There are plenty of movies about writers even though the less the writer writes in them, the more successful the films:
Michael Chabon’s WONDER BOYS
Stephen King’s MISERY
Nabokov’s LOLITA
Woody Allen’s MIDNIGHT IN PARIS
Michael Tolkin’s THE PLAYER
Joel and Ethan Coen’s BARTON FINK
Michael Cunningham's THE HOURS
Publishers try hard to promote young, good-looking writers to stardom by having them do lots of TV interviews, update blogs, run Twitter accounts and pose for stunning photos but is that enough?
Why not have a heavily promoted awards show (The WRITIES, the LITTIES, the AUTHIES?) where nominated writer stars could swan down a red carpet in extravagant tweed and corduroy outfits, with sparkly scarves and toothy interviewers could ask: “What on earth are you wearing?” and “Is that Windsor and Newton ink on your fingers?” and “That bishop’s mitre goes so well with your white sequined tux, Dan.”
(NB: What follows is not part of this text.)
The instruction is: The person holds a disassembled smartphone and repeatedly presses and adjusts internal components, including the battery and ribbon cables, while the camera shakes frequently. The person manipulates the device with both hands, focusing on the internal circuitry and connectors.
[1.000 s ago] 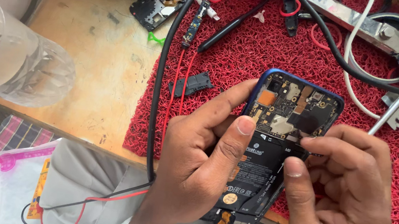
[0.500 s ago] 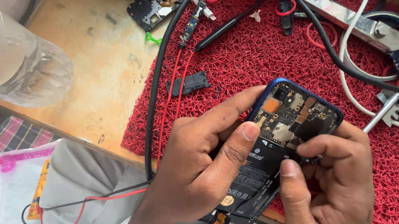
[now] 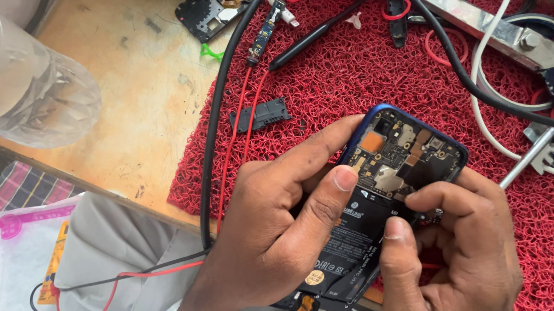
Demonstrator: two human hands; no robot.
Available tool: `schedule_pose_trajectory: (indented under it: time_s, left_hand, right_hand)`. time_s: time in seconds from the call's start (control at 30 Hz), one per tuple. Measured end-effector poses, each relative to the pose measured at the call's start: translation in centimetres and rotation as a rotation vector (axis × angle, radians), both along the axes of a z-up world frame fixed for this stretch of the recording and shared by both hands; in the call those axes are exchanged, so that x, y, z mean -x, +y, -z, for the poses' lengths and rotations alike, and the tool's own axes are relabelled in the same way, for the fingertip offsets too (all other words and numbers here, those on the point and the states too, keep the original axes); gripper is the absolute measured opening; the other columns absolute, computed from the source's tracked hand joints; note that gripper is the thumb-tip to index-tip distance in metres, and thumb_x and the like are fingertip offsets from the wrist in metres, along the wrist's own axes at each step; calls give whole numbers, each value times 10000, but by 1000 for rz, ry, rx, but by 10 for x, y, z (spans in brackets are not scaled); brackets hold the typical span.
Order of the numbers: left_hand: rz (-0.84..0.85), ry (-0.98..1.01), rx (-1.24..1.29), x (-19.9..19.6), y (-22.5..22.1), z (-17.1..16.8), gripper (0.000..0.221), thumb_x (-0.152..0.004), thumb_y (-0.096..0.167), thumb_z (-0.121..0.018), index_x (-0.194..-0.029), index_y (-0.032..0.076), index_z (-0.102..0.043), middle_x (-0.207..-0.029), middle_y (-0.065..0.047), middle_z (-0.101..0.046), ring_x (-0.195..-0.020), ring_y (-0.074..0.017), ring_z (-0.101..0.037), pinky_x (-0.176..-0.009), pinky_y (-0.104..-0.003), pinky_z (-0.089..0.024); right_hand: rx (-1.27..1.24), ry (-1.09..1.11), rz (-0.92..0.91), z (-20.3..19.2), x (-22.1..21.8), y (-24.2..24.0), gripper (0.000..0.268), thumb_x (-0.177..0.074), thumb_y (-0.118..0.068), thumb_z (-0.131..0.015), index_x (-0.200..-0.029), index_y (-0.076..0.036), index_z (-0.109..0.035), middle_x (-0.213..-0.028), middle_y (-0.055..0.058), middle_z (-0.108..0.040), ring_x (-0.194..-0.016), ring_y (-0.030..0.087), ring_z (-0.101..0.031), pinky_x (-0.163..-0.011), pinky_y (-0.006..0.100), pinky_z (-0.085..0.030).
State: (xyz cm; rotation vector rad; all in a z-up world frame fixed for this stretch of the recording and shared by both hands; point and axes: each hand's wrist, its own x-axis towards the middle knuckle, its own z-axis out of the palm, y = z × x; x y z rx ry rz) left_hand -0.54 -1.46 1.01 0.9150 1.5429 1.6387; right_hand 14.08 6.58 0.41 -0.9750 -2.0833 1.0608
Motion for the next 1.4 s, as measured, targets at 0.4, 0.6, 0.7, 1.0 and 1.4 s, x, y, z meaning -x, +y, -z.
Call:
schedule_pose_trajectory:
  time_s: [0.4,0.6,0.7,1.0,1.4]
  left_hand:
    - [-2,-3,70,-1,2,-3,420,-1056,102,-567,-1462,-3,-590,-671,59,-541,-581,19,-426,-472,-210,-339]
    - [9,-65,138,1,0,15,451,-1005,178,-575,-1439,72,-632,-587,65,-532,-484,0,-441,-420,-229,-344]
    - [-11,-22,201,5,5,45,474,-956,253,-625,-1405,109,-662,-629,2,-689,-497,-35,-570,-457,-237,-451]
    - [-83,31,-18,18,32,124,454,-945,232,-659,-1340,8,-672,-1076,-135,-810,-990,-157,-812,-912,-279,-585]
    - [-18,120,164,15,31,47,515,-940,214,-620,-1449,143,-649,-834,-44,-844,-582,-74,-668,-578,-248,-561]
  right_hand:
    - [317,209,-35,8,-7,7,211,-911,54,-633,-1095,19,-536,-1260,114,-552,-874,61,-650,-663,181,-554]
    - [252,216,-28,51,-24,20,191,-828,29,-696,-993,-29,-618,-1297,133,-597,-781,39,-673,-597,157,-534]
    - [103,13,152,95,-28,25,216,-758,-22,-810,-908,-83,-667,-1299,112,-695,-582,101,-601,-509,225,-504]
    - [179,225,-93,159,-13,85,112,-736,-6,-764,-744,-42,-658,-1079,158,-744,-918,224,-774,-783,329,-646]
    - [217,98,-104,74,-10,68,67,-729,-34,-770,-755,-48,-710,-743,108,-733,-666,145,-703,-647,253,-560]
Inside the theater there’d be witty presenters, a live orchestra and lavish dance numbers based on scenes from best-sellers. The prizes could be a gold book, a silver quill, a bronze computer keyboard, something that could be brandished for the TV cameras in a dignified, writerly way. Prizes would, of course, presented by Adam Johnson, Annie Proulx, Jean-Marie Gustave Le Clézio, Toni Morrison and Gabriel García Márquez. The speeches would be fabulous - I’d watch it, wouldn't you?